Cerveau, information, connaissance

Couverture
CNRS éditions, 2001 - 227 pages
Comment comprendre les mécanismes de ce qu'il est convenu de désigner par " intégration cérébrale " ? Quelles sont les bases de notre connaissance du monde qui nous entoure et comment s'organisent nos réponses motrices adaptées ? S'interroger de la sorte débouche inévitablement sur les traitements de l'information par le cerveau, traitement de la dimension spatiale, ce qui est attendu, mais aussi de la dimension temporelle, ce qui l'est moins.

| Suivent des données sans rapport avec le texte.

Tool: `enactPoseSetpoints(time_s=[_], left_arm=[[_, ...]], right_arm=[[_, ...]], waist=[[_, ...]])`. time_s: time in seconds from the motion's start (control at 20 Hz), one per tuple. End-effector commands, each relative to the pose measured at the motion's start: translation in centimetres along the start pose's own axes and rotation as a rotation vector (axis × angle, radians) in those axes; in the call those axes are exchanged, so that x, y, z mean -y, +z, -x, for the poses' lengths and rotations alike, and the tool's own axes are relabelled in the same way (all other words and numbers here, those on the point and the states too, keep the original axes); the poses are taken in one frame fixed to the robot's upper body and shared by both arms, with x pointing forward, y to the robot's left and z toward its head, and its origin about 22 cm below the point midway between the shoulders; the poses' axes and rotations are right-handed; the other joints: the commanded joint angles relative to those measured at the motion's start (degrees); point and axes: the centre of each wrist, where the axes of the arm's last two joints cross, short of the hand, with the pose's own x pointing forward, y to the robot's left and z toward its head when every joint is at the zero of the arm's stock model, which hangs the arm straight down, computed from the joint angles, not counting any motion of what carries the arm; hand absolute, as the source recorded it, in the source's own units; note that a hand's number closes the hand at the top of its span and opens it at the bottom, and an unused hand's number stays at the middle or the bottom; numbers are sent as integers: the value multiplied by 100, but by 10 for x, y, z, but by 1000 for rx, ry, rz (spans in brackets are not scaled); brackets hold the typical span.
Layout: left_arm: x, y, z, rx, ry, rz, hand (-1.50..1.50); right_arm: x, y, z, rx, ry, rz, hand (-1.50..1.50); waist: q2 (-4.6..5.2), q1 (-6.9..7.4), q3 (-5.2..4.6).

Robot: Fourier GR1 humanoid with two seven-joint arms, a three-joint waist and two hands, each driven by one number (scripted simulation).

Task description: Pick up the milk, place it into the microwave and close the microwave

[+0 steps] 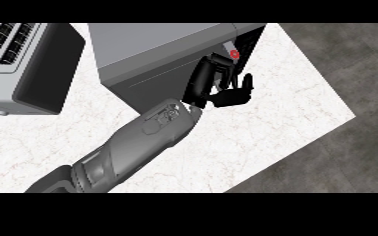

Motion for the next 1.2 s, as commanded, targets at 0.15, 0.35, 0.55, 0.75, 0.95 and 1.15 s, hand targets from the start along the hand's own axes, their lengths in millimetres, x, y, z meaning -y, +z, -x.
enactPoseSetpoints(time_s=[0.15, 0.35, 0.55, 0.75, 0.95, 1.15], left_arm=[[23, -18, -21, 32, 1, 42, 150], [3, -20, -5, -98, 34, -226, 150], [-4, -21, 5, -142, 18, -273, 150], [-15, -20, 14, -153, 8, -246, 150], [-30, -18, 23, -165, -37, -226, 150], [-44, -16, 31, -185, -61, -194, 150]], right_arm=[[6, -2, -3, 2, -25, -3, -150], [9, -4, -8, 8, -21, 4, -150], [18, -3, -16, 14, 5, 40, -150], [21, 2, -21, 17, 22, 62, -150], [26, 1, -31, 30, 50, 80, -150], [26, 3, -36, 37, 56, 89, -150]], waist=[[63, -188, 26], [22, 113, 3], [33, 281, 3], [38, 434, -3], [45, 569, -10], [59, 680, -9]])
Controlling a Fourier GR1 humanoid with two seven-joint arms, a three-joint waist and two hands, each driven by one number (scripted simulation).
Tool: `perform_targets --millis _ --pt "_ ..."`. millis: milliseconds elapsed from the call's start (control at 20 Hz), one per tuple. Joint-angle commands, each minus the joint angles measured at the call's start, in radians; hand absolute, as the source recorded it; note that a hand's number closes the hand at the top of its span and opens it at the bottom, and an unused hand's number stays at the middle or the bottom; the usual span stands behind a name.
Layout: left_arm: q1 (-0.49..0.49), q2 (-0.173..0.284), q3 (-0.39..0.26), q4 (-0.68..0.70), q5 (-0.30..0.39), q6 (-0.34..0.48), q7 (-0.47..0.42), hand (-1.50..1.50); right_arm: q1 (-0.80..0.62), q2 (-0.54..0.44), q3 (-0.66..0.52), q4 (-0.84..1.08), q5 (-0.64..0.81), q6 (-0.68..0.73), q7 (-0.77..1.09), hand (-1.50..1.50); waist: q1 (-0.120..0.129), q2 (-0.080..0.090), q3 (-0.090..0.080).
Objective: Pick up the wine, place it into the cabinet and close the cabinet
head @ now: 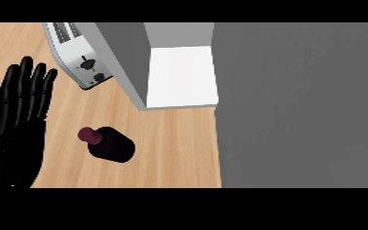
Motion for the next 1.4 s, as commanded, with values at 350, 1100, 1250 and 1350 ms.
perform_targets --millis 350,1100,1250,1350 --pt "-0.083 -0.006 -0.123 0.217 0.417 -0.318 0.057 -1.50 0.111 -0.026 0.120 -0.046 -0.148 0.169 0.084 -1.50 0.017 0.020 0.011" --pt "-0.163 0.015 -0.075 0.114 0.616 -0.285 0.332 -1.50 0.238 -0.074 -0.001 -0.305 -0.332 0.249 0.282 -1.50 0.054 0.004 0.013" --pt "-0.119 -0.036 -0.155 0.094 0.549 -0.262 0.325 -1.50 0.230 -0.057 0.000 -0.323 -0.344 0.245 0.301 -1.50 0.054 0.004 0.013" --pt "-0.126 -0.034 -0.116 0.115 0.590 -0.287 0.314 -1.50 0.207 -0.061 -0.032 -0.298 -0.344 0.257 0.306 -1.50 0.055 0.005 0.013"
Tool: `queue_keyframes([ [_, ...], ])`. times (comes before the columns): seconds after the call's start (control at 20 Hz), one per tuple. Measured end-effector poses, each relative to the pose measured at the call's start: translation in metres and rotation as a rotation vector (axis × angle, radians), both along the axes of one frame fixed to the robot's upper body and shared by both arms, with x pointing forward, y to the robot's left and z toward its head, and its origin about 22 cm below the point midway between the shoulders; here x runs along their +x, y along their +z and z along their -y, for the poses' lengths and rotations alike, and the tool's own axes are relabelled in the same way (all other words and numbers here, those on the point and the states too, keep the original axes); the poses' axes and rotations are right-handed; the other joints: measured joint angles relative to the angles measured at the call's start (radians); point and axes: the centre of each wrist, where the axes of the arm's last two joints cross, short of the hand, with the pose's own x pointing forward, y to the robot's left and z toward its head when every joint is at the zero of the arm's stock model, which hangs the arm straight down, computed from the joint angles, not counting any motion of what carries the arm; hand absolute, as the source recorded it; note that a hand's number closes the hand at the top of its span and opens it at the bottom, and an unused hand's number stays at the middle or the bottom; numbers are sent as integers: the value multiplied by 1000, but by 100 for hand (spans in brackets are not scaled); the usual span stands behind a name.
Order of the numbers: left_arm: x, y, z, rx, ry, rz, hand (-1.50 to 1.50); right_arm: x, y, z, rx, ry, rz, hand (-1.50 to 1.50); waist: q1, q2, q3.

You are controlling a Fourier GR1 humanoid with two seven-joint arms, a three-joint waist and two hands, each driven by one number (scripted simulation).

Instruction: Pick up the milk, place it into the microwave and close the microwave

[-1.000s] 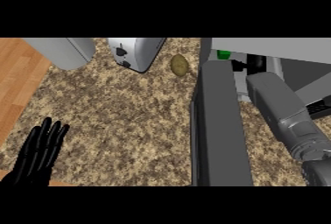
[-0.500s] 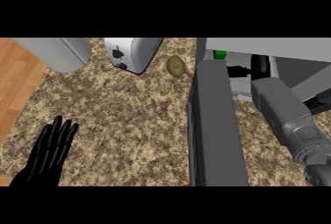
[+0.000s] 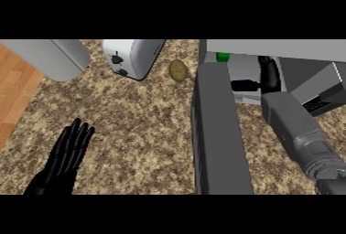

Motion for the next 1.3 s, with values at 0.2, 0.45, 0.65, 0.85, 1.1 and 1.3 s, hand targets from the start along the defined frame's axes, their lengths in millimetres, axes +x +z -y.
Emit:
queue_keyframes([
  [0.2,2,-4,5,2,-29,-28,-150,-6,-11,-4,59,52,-8,-150,-15,-8,-1],
  [0.45,9,-13,10,6,-81,-55,-150,-22,-36,-4,139,116,-11,-150,-37,-18,-2],
  [0.65,20,-19,16,52,-153,-74,150,-37,-56,0,187,151,-18,-150,-56,-26,-3],
  [0.85,29,-22,26,97,-233,-93,150,-51,-73,-3,206,173,-15,-150,-71,-33,-4],
  [1.1,41,-32,46,151,-287,-103,150,-73,-93,12,218,195,-15,-150,-91,-43,-5],
  [1.3,52,-43,57,181,-302,-127,150,-84,-102,16,226,214,-12,-150,-105,-49,-6],
])
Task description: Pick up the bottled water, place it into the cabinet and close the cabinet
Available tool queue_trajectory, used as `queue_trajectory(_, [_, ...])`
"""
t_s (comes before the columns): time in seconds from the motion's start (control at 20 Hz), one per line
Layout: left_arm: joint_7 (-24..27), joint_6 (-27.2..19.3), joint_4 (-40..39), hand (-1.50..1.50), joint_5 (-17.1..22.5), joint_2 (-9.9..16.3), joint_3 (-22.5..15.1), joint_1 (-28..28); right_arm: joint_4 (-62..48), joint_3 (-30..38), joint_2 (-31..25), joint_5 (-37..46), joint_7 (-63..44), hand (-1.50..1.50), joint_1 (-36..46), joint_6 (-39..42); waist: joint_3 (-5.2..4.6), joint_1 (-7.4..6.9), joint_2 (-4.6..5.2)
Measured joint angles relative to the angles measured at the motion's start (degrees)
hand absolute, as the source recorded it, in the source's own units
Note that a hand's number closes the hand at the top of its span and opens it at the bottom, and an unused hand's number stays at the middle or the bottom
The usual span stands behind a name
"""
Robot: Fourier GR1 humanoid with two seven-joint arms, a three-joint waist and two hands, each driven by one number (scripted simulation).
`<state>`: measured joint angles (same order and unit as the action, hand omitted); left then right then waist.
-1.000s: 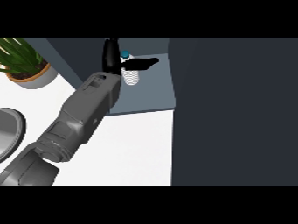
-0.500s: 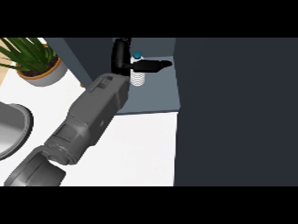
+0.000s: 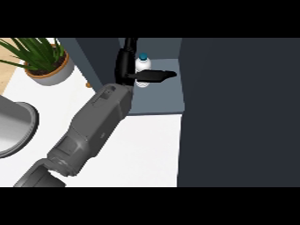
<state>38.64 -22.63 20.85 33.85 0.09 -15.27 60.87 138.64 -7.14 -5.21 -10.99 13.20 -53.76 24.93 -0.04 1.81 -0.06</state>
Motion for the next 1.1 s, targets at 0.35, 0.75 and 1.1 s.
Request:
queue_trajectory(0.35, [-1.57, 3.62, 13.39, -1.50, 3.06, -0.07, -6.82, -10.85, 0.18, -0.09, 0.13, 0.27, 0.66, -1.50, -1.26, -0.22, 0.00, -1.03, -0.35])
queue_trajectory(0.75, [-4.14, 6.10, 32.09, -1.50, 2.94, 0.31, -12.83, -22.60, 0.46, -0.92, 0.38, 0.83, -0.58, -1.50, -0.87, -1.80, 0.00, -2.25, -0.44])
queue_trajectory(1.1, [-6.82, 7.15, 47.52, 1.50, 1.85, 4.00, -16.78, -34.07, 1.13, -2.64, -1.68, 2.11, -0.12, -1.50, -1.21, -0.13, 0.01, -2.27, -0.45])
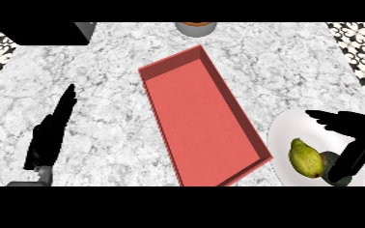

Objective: Pick the pear from the plate and place it in the cardboard box

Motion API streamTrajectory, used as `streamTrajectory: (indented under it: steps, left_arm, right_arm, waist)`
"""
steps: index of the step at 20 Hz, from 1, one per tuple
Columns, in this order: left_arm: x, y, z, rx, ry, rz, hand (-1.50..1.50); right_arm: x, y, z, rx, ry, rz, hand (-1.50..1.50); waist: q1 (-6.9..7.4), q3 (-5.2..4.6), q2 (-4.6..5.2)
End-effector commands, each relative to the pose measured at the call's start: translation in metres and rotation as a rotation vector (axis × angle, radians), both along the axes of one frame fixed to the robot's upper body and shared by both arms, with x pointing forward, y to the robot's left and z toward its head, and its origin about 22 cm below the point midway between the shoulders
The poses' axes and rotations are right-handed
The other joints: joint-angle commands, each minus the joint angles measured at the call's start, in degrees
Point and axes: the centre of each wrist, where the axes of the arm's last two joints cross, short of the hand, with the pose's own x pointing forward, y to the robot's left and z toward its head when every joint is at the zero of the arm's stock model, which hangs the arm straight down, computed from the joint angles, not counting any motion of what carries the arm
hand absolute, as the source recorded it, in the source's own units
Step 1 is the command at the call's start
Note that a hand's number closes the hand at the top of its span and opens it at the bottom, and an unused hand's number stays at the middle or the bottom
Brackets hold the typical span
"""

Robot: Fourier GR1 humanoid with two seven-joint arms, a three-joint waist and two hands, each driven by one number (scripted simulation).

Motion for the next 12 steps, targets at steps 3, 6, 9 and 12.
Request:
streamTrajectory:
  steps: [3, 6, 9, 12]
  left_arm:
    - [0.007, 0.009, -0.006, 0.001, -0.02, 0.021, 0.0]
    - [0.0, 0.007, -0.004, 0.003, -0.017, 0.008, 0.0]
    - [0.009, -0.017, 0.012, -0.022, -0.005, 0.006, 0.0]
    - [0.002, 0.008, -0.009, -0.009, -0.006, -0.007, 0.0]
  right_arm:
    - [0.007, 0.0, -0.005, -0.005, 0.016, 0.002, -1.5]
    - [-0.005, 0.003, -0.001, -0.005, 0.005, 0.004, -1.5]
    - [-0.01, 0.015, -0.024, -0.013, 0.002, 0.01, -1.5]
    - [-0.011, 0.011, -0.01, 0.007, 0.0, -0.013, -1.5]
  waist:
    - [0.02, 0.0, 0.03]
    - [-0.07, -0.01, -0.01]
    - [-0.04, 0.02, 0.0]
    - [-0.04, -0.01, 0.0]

L'organisation spatiale, ses réseaux, ses aires spécialisées, ses connexions que l'anatomie nous fait si bien connaître, s'impose comme une donnée quasi familière. Mais tout aussi essentielle est la gestion rigoureuse du temps, si singulièrement différente de la manière dont travaillent nos ordinateurs usuels. Comment nos organes des sens codent-ils les principales informations périphériques qui nous sollicitent ; comment ensuite ces informations sont-elles acheminées et élaborées dans les réseaux du système nerveux central, le cortex cérébral et le thalamus en particulier ; quel rôle essentiel pourraient jouer les oscillations neuronales et les synchronisations entre neurones dans les opérations cognitives de perception et d'attention ? La logique suivie par les réseaux nerveux réels (et non ceux imaginés par l'homme), n'est-elle que comparable à la seule logique booléenne, ou bien obéit-elle par exemple à des logiques dans lesquelles la comparaison est constante entre prédiction et événement, selon les principes bayésiens ? Un chapitre spécial est consacré à la mémoire et un autre, à divers facettes de la préparation du mouvement. L'ouvrage examine au fil du texte un certain nombre de méthodes récentes, celles en particulier de l'imagerie cérébrale, non pour les décrire en détail, mais pour désigner les concepts nouveaux auxquels elles mènent : comment la réalisation d'une fonction cognitive ne doit plus être conçue comme l'opération d'un seul territoire, mais celle d'un ensemble d'aires mobilisées en parallèle ; comment la représentation mentale d'une perception non présente ou d'un mouvement non exécuté active en fait, pour l'essentiel, les mêmes structures qui le seraient par le même objet réellement perçu, ou le même mouvement exécuté. Cette matérialité du mental soudain objectivée éclaire d'un jour nouveau d'âpres et séculaires débats.